Als Nummer 38 der Reihe ist rechtzeitig zum 60. Geburtstag der Band zu Peter Handkes Wunschloses Unglück erschienen, dem bis heute meist gelesenen Buch des Autors. 400.000 Exemplare wurden allein als Suhrkamp Taschenbuch verkauft. Das Sujet von der Lebensgeschichte der Mutter bis zu ihrem Selbstmord, ließ so großes Leserinteresse erwarten, dass schon die Startauflage der Erstausgabe im Residenz Verlag 1972 unglaubliche 30.000 betrug.
Mit der Skizzierung dieser Erfolgsgeschichte setzt der Interpretationsteil des Bandes ein. Auf 36 engbedruckten Seiten stellt der Salzburger Germanist Hans Höller, vor allem bekannt als ebenso sorgfältiger wie sensibler Interpret von Ingeborg Bachmann und Thomas Bernhard, alles Wissenswerte über Peter Handkes Longseller und seine Rezeption zusammen. In der Einlässigkeit dieses Interpretationsteils, der, fokussiert durch die Persönlichkeit des Verfassers, sowohl bisherige Forschungsergebnisse resümiert wie neue Aspekte belichtet, liegt der zentrale Unterschied zu „Reclams Erläuterungen“, die Entstehungsgeschichte, Vorbilder und vor allem die Rezeptionszeugnisse jeweils mit ausgewählten Textauszügen aus zentralen Forschungsarbeiten zugänglich machen. Beide Konzepte haben wohl je eigene Vorzüge.

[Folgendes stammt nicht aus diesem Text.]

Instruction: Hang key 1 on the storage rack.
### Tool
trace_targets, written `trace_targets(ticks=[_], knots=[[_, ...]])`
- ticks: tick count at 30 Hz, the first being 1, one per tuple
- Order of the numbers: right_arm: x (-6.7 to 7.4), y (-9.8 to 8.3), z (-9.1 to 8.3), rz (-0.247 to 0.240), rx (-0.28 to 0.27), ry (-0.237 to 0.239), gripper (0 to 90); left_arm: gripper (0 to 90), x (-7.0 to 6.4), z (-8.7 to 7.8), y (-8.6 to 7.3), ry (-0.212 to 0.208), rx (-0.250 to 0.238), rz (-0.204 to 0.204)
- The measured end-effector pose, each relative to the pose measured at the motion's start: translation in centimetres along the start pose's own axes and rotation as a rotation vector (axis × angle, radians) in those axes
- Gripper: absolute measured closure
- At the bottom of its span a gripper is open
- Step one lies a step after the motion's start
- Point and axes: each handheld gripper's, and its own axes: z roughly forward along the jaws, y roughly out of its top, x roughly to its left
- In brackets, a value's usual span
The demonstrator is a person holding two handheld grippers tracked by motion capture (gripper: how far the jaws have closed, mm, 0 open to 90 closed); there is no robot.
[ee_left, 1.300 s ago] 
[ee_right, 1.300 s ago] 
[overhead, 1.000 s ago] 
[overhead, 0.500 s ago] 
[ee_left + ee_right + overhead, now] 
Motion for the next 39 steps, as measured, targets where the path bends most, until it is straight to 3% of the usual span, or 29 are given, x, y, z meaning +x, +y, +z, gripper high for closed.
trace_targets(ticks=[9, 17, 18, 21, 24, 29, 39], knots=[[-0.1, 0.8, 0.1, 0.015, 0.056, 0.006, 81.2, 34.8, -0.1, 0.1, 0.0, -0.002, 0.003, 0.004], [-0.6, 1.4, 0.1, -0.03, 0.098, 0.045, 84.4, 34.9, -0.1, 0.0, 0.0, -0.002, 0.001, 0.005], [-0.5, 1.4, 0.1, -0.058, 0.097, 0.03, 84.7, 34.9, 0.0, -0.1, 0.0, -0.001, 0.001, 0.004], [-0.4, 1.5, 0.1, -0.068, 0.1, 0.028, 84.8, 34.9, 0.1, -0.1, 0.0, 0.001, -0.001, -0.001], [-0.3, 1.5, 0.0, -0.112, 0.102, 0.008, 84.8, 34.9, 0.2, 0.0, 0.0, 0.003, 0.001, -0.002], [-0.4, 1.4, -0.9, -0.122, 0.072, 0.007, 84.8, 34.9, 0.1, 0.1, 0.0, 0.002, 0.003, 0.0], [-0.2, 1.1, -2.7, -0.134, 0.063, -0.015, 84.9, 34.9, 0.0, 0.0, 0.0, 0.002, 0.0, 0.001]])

In jedem Fall liegt mit Hans Höllers Arbeit nun eine äußerst dichte Darstellung zum „Wunschlosen Unglück“ vor. Die Entstehungsgeschichte umfasst keineswegs nur die autobiografischen Aspekte, sondern situiert Handkes erzählerische Arbeit am Buch im Kontext seiner damaligen literaturtheoretischen Überlegungen, wie sie sich etwa in seinen Rundfunkessais – unter anderem zu Konrad Bayer – für Radio Graz manifestierten. Hans Höller akzentuiert nicht nur, wie sehr Handke in der Geschichte der Mutter seine eigene Geschichte geschrieben hat – was der Autor selbst erst 1987 in einem Interview betonte – sondern auch, dass diese Hommage an die Mutter zugleich ein Buch über die notwendige Abgrenzung von ihr ist.

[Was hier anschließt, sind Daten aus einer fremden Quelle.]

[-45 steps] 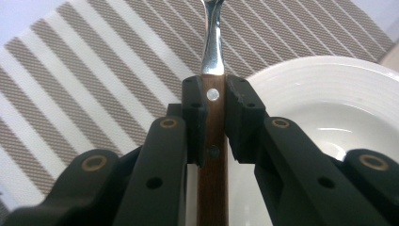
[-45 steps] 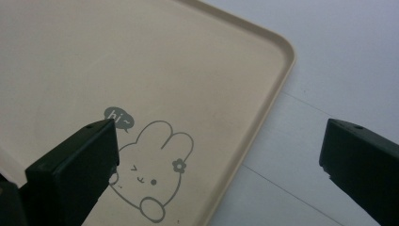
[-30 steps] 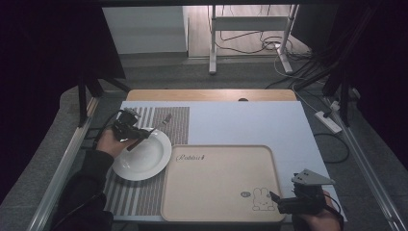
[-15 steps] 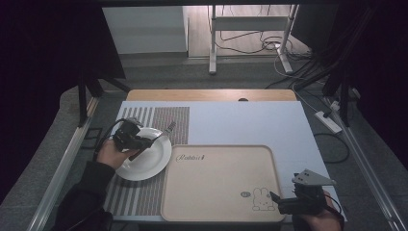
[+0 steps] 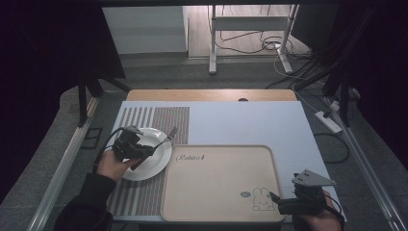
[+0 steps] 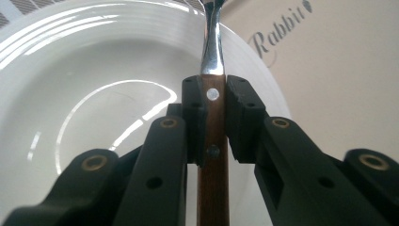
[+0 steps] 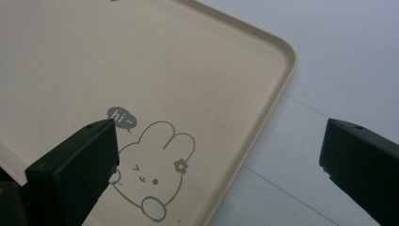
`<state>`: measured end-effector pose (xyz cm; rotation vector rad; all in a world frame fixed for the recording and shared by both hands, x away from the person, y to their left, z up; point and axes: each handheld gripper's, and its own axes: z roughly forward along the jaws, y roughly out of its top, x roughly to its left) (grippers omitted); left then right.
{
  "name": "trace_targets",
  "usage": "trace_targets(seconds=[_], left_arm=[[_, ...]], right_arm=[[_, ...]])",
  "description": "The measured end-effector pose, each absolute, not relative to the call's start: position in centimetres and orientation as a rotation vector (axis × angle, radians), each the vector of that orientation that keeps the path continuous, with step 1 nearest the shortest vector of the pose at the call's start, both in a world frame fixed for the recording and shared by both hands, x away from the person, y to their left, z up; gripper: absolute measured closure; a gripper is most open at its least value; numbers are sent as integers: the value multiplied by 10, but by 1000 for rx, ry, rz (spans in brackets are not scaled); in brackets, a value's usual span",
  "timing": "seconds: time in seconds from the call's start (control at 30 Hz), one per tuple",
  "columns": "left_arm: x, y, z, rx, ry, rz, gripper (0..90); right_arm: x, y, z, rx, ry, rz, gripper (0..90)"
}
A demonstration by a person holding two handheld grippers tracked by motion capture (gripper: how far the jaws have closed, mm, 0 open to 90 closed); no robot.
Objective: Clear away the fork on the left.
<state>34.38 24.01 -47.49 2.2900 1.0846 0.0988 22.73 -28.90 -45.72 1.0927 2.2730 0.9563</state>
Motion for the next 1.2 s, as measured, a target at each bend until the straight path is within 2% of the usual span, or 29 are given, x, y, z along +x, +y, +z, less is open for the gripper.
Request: trace_targets(seconds=[0.67,1.2], left_arm=[[312,201,-478,2308,1081,68,778],[297,144,-489,2356,1013,22,778]], right_arm=[[227,-288,-457,1075,2282,950,0],[227,-287,-458,1061,2292,940,0]])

Ein Überblick über die zeitgenössische Aufnahme des Romans – etwa durch Michael Scharang – fehlt ebenso wenig wie genaue Analysen über die Kompositionsweise des Romans und Handkes sorgfältige Verwendung von Motivfeldern (Haus, Lernen). Sie werden in späteren Werken ebenso weitergeschrieben wie die Signalwörter des Romantitels („Als das Wünschen noch geholfen hat“ 1974, „Versuch über den geglückten Tag“ 1990), und das Mutter-Sohn-Verhältnis („Falsche Bewegung“ 1975, „Die linkshändige Frau“ 1976, „Die Wiederholung“ 1986).

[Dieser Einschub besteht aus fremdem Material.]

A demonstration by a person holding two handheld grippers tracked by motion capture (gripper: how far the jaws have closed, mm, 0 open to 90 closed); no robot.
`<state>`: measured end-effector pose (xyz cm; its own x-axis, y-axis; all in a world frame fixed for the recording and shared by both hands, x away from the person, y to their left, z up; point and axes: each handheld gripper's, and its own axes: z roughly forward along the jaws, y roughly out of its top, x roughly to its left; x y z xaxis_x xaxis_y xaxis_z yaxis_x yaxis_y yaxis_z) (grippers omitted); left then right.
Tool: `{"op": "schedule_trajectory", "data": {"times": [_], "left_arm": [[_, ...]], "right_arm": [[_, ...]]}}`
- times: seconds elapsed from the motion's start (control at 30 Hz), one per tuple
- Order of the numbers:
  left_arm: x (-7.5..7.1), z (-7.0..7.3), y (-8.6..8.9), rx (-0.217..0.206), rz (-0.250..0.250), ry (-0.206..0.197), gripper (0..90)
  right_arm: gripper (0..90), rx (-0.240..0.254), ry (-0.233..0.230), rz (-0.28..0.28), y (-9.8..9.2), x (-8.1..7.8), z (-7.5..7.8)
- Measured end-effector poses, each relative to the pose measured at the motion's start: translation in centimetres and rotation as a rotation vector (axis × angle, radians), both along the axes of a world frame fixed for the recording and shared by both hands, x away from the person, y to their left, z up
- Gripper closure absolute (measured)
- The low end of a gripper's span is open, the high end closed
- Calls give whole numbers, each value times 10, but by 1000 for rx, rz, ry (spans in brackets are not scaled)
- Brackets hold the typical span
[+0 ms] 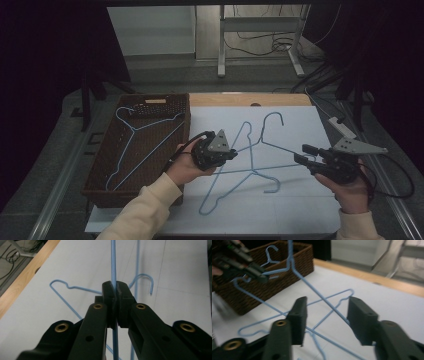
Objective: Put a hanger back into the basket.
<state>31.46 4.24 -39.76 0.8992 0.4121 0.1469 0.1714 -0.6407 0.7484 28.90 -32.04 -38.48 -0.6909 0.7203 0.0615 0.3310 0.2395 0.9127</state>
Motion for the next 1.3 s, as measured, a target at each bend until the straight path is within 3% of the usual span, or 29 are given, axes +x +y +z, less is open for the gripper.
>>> {"op": "schedule_trajectory", "data": {"times": [0.17,0.43,0.63,0.73,0.77,0.87,1.0,1.03,1.3], "left_arm": [[1,3,8,-39,69,27,871],[-3,21,32,-133,135,27,872],[-8,31,53,-168,183,20,872],[-11,38,76,-210,226,15,872],[-11,38,76,-210,226,15,872],[-18,42,102,-246,270,4,872],[-23,43,122,-258,310,-6,872],[-26,42,134,-262,334,-10,872],[-34,37,171,-277,421,-14,872]], "right_arm": [[400,6,-57,-70,-4,-3,3],[378,14,-57,-116,-10,-2,-1],[376,25,-35,-78,-7,0,-7],[372,15,-23,-56,-2,2,-13],[372,15,-23,-56,-2,2,-13],[371,0,-1,-48,3,6,-21],[369,-9,15,-42,6,8,-26],[369,-14,23,-39,7,9,-29],[369,-26,51,-35,9,12,-39]]}}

Zur schnellen Orientierung im Text – die das sehr platzsparende Druckbild leider nicht erleichtert – sind an den äußeren Seitenrändern schlagwortartige Hinweise auf den Inhalt dienlich. Umrahmt ist die Interpretation von einer ausführlichen Zeittafel zum Leben des Autors und einer Bibliografie zu Wunschloses Unglück. Den Abschluss bildet der ausführliche Stellenkommentar in der Tradtiion der Reclam-Erläuterungsbände. Die Wort- und Sacherläuterungen bringen vor allem den zeithistorischen Hintergrund zur österreichischen wie Kärntner Geschichte ein und erklären im Text erwähnte Film- und Fernsehsendungen oder Musiktitel; bei einigen Stellen werden auch Interpretationsvorschläge aus der Sekundärliteratur angeführt.